WHAT NEEDS TO BE DONE -
Transcribe the listing below only from the line with "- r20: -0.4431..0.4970" up to and including the line with "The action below".

*** Opening of RECORDS FOR THIS EXERCISE ***

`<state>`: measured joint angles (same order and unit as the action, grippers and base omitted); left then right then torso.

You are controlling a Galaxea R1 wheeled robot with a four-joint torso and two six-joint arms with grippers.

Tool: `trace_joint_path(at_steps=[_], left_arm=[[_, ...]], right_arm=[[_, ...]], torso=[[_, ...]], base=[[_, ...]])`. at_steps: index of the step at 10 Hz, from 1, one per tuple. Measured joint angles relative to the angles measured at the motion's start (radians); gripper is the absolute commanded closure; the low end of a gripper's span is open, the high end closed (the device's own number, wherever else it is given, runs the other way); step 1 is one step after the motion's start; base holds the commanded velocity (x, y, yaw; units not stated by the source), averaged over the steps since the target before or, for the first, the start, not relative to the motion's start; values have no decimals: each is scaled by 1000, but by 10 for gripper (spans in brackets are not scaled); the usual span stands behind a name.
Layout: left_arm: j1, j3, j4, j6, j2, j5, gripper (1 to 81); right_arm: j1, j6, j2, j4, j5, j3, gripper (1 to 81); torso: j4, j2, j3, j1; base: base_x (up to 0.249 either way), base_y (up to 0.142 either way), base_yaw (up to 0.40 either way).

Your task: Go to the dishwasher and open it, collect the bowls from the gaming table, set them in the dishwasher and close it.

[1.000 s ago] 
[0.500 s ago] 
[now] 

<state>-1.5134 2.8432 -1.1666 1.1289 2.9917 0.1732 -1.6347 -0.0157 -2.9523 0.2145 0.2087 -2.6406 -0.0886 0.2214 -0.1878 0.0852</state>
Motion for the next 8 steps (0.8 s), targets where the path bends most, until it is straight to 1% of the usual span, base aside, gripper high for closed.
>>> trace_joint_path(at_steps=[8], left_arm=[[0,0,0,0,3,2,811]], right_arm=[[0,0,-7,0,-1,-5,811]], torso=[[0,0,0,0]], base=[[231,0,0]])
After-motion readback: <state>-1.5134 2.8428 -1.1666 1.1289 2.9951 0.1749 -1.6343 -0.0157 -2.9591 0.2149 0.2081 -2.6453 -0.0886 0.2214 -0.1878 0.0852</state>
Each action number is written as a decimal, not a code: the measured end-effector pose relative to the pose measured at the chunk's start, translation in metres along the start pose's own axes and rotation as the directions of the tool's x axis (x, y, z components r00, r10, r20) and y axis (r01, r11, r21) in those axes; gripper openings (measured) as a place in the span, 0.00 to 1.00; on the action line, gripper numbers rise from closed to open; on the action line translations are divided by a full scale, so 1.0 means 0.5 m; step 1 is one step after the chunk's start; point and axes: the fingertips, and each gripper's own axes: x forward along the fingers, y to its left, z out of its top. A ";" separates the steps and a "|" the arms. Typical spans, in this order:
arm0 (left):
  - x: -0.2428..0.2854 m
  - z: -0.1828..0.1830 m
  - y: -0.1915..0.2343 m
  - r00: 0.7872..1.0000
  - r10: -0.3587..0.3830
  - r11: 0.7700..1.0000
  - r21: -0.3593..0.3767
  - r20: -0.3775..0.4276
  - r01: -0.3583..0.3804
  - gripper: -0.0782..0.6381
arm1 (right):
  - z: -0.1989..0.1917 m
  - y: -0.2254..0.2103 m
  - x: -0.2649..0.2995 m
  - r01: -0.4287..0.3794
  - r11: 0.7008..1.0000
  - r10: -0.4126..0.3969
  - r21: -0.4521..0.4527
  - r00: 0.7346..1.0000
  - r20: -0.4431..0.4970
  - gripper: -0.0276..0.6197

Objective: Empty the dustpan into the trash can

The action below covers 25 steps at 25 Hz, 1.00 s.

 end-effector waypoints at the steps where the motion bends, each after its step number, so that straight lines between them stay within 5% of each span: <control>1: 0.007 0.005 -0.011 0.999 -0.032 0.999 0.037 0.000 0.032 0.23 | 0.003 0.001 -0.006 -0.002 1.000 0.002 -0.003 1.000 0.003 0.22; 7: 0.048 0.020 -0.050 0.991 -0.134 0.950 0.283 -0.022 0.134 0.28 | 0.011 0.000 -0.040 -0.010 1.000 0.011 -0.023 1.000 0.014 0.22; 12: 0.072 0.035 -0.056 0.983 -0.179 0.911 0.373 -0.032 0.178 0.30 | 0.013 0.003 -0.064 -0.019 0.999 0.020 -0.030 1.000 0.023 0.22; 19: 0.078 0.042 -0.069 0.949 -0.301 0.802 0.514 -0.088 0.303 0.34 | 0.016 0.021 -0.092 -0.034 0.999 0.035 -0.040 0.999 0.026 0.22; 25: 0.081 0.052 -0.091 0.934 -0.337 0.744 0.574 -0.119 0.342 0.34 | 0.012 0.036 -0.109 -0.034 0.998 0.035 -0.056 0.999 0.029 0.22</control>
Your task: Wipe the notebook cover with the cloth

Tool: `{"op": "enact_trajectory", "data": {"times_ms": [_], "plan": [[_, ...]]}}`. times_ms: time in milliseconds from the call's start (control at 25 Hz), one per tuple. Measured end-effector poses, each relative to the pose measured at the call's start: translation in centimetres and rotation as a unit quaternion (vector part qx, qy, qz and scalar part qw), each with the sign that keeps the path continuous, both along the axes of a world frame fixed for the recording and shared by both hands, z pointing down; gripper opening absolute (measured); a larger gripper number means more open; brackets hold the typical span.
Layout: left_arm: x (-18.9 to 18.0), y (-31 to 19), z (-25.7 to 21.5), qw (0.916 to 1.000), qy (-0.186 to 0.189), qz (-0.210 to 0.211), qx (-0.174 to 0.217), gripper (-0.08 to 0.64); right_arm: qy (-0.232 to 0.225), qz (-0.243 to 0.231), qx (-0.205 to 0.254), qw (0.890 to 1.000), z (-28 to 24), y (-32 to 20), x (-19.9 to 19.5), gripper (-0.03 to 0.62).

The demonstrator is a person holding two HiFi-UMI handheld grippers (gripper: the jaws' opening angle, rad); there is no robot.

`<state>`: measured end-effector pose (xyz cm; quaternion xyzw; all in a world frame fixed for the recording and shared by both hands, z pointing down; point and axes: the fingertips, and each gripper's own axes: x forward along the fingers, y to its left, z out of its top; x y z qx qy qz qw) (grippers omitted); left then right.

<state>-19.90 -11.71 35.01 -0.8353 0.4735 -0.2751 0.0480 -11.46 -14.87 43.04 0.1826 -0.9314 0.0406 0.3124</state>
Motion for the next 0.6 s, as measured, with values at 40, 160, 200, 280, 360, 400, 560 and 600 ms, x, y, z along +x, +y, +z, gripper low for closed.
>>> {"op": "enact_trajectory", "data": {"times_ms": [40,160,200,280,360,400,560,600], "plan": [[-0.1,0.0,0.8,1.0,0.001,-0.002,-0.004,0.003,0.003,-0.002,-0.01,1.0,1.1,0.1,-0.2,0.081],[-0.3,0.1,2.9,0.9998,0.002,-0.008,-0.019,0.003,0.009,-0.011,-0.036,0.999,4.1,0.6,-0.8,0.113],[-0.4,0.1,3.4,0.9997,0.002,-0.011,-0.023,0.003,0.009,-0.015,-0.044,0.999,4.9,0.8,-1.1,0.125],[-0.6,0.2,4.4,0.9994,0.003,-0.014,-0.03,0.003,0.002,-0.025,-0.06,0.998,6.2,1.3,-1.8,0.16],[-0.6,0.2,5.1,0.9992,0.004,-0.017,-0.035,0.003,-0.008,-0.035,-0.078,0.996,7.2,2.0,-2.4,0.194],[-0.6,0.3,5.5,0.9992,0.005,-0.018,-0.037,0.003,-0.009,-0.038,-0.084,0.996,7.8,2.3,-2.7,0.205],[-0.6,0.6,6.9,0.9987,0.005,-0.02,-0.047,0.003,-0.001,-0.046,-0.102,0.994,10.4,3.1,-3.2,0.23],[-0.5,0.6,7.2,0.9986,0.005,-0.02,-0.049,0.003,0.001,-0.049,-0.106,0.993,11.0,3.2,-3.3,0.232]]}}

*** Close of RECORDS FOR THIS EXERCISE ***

ANSWER SPACE -
  - r20: -0.4431..0.4970
  - gripper: -0.0276..0.6197

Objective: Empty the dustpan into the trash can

The action below covers 25 steps at 25 Hz, 1.00 s.

This is the complete output.